Australia. Australia's treatment of goodwill is addressed in the Australian Accounting Standard 18 written in 1984. For financial statement purposes, capitalization and amortization over its determinable life is recommended. For tax purposes, no goodwill amortization deduction is allowed.
On the surface, it appears that Australian goodwill treatment is much like the U.S. treatment. However, in Australia, most companies immediately write off goodwill to stockholders' equity, keeping with the common practice of going against official accounting standards if they do not agree with them. In any event, since the tax laws are similar to U.S. laws, it does not appear that there are any cash flow differences between accounting for goodwill in Australia and the U.S.
Japan. Japan's government, which sets accounting standards, allows an option between capitalization and immediate write-off of goodwill against income. Write-off is encouraged. Companies opting to capitalize goodwill must amortize it over a maximum of five years.
Goodwill amortization is tax deductible in the year it is deducted on the financial statements, regardless of whether immediate write-off or capitalization is chosen. This follows the requirement that goodwill be treated the same for both financial statement and tax purposes.
Effective tax rates in Japan (excluding the per capita levy) are 51.38% for large corporations and 41.19% for small and medium-sized corporations with income of eight million yen or less. These rates are considerably higher than U.S. corporate rates on the surface. However, after consideration of state and local taxes, U.S. corporate rates are comparable to Japanese rates. Also, the magnitude of the goodwill deduction may offset the benefits of the lower U.S. tax rates. It appears that there are cash flow implications (tax deductibility of goodwill) that may provide Japanese companies an advantage over U.S. companies in business combination negotiations.
Canada. Canadian companies following the Canadian Institute of Chartered Accountants (CICA) Handbook capitalize goodwill and amortize it over 40 years.
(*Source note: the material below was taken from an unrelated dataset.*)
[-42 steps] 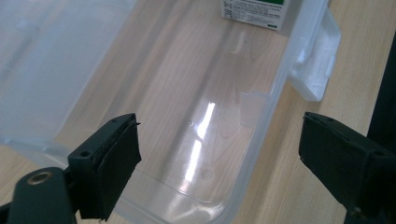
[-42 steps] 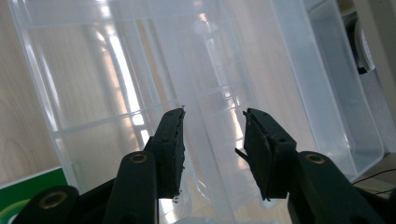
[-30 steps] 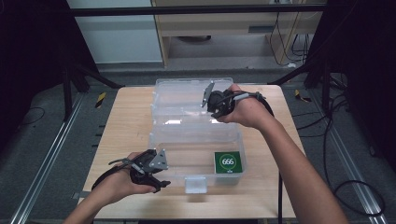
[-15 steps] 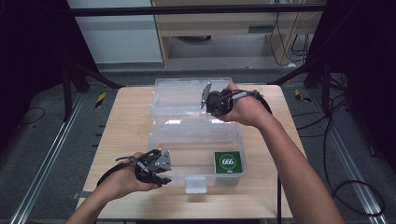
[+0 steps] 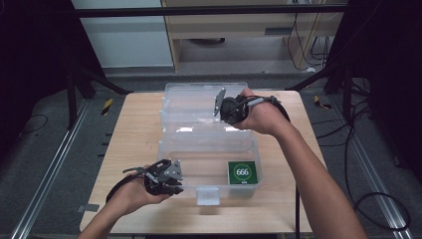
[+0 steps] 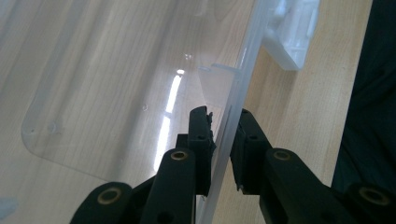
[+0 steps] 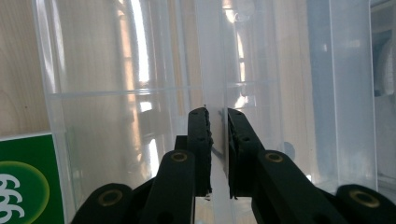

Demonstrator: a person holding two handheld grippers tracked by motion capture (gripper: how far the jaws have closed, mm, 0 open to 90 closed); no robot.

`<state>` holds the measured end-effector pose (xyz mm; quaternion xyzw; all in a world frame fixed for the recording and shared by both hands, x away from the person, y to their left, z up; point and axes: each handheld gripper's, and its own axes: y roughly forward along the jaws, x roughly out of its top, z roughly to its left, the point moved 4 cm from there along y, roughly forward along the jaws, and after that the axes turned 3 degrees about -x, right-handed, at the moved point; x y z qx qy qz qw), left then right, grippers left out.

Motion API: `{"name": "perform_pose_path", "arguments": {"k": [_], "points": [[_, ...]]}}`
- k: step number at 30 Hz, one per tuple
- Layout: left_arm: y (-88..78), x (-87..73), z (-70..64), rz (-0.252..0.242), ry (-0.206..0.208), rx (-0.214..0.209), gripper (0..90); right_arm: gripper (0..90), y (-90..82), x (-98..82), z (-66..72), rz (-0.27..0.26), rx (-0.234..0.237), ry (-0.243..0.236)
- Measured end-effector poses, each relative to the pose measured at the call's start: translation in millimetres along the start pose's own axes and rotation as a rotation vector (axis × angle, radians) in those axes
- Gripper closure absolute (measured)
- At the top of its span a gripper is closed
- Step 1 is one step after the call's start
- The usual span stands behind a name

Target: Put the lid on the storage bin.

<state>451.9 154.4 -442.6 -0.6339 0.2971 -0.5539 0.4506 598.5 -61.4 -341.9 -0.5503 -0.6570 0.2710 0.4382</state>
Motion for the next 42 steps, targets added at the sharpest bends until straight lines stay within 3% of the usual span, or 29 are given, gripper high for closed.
{"name": "perform_pose_path", "arguments": {"k": [5, 10, 26, 32, 42], "points": [[1.0, 1.1, -0.8, -0.003, 0.02, 0.025, 79.0, 82.3, 0.9, 0.5, -1.6, 0.003, 0.002, 0.003], [2.0, 0.8, -1.2, -0.018, 0.01, 0.043, 78.9, 83.3, -0.8, 1.7, -0.4, -0.003, -0.003, 0.008], [3.3, 1.0, -2.4, -0.024, -0.014, 0.052, 78.2, 86.5, -22.5, 3.0, 20.1, -0.08, -0.009, -0.002], [4.3, 1.1, -3.4, -0.031, -0.018, 0.06, 77.7, 86.7, -27.3, 4.5, 26.3, -0.082, -0.01, -0.011], [6.3, 2.8, -2.7, -0.04, -0.018, 0.064, 78.0, 85.9, -21.9, 3.9, 18.2, -0.09, -0.009, 0.014]]}}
The only difference between the U.S. and the Canadian treatment of goodwill is that a tax deduction is allowed in Canada.
Tax rates in Canada are even less than in the U.S., with an effective corporate tax rate of 28% after deduction for a 10% provincial tax. Thus, Canadian companies appear to have an even bigger advantage than Japan over U.S. companies in business combination negotiations.
Goodwill Is Not Land
The current accounting standards on goodwill promulgate that it is an asset with a limited life. Regarding its status as an asset, we believe it meets all the criteria for an asset established in Statement of Financial Accounting Concepts 6. It represents a probable future economic benefit obtained or controlled by a particular entity as the result of a past transaction. Moreover, since it is not land, we believe it has a limited life albeit impossible to measure.
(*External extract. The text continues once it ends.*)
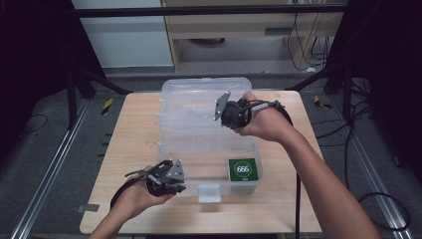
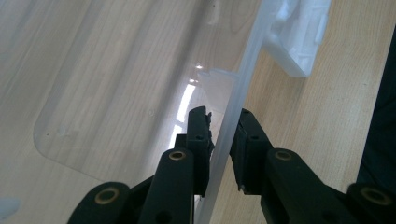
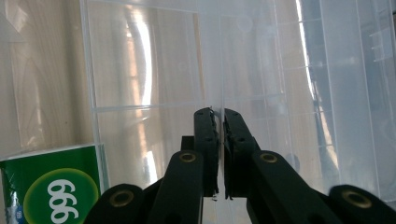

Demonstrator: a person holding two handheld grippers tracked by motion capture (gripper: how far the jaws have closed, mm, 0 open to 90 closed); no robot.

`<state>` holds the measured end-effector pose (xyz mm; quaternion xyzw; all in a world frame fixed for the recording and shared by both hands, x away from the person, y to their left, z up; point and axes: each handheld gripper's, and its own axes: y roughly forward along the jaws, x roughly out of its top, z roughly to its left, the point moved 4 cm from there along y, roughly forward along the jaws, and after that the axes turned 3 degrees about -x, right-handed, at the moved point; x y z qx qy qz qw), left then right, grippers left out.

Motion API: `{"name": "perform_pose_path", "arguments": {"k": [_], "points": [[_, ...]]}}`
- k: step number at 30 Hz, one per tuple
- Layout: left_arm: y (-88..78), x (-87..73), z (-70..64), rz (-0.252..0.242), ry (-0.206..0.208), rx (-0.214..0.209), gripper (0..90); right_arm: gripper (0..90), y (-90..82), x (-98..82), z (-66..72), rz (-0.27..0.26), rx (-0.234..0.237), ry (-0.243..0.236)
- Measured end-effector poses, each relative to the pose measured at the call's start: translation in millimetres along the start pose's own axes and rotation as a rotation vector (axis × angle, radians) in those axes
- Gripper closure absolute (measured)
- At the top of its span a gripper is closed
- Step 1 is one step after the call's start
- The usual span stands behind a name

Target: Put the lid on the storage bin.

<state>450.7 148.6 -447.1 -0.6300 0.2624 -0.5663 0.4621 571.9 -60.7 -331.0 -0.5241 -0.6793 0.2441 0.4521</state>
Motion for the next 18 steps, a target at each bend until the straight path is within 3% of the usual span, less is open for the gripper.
{"name": "perform_pose_path", "arguments": {"k": [18], "points": [[1.4, -0.4, -1.3, -0.011, 0.0, 0.008, 77.6, 86.1, -17.7, -0.5, 29.1, -0.059, -0.052, -0.035]]}}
If there is a problem, it is the accountants accounting for businesses combinations, not how goodwill is accounted for. The problem is especially acute where the financial statements of the entity being acquired show liabilities in excess of assets. As we have shown, the IRS appears to permit amortization of numerous intangible assets. The normal and most logical strategy for an acquiring company, and more importantly its accountants, should be a thorough investigation to identify assets-- tangible and intangible--being acquired. A separate and distinct value and a limited life can then be established for proving a depreciation deduction. Of course, it is always necessary to consider whether the immediate cash flow advantage outweighs the investigation costs.